(Problem statement) Output exactly the first line of the listing and each line after it, through the line that contains "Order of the"; add nothing else.
---- Supplied information
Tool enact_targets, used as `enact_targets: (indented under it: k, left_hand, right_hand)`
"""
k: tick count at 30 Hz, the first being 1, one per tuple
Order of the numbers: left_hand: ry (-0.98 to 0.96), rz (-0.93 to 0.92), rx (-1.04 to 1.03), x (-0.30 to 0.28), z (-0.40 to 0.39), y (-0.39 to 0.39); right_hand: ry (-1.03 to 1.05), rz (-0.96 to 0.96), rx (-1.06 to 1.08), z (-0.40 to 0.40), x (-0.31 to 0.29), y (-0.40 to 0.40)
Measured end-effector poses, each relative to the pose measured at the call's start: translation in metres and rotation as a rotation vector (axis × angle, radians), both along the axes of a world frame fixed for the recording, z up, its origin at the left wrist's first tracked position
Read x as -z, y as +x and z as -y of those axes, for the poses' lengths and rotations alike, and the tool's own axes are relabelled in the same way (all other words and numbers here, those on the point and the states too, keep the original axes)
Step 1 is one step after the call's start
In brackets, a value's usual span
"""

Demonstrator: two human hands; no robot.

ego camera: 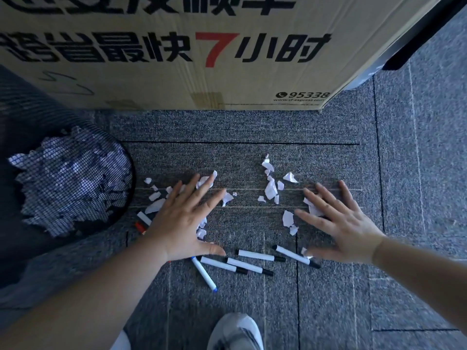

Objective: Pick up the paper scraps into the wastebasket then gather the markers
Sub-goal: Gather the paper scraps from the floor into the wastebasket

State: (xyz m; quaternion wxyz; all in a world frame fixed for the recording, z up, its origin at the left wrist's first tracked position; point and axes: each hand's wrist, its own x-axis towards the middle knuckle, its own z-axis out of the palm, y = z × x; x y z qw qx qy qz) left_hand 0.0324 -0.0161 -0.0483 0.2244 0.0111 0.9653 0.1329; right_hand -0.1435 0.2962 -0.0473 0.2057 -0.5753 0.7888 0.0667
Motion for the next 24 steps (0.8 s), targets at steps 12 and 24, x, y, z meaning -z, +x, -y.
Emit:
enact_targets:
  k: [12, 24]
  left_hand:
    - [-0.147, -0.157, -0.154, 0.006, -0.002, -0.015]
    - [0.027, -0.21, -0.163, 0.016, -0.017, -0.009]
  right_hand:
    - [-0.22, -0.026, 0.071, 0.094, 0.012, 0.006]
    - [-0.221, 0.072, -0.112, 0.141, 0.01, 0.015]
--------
(Problem solution)
Tool enact_targets, used as `enact_targets: (indented under it: k, left_hand, right_hand)`
"""
k: tick count at 30 Hz, the first being 1, one per tuple
Order of the numbers: left_hand: ry (-0.98 to 0.96), rz (-0.93 to 0.92), rx (-1.04 to 1.03), x (-0.30 to 0.28), z (-0.40 to 0.39), y (-0.39 to 0.39); right_hand: ry (-1.03 to 1.05), rz (-0.96 to 0.96), rx (-1.06 to 1.08), z (-0.40 to 0.40), x (-0.31 to 0.29), y (-0.40 to 0.40)

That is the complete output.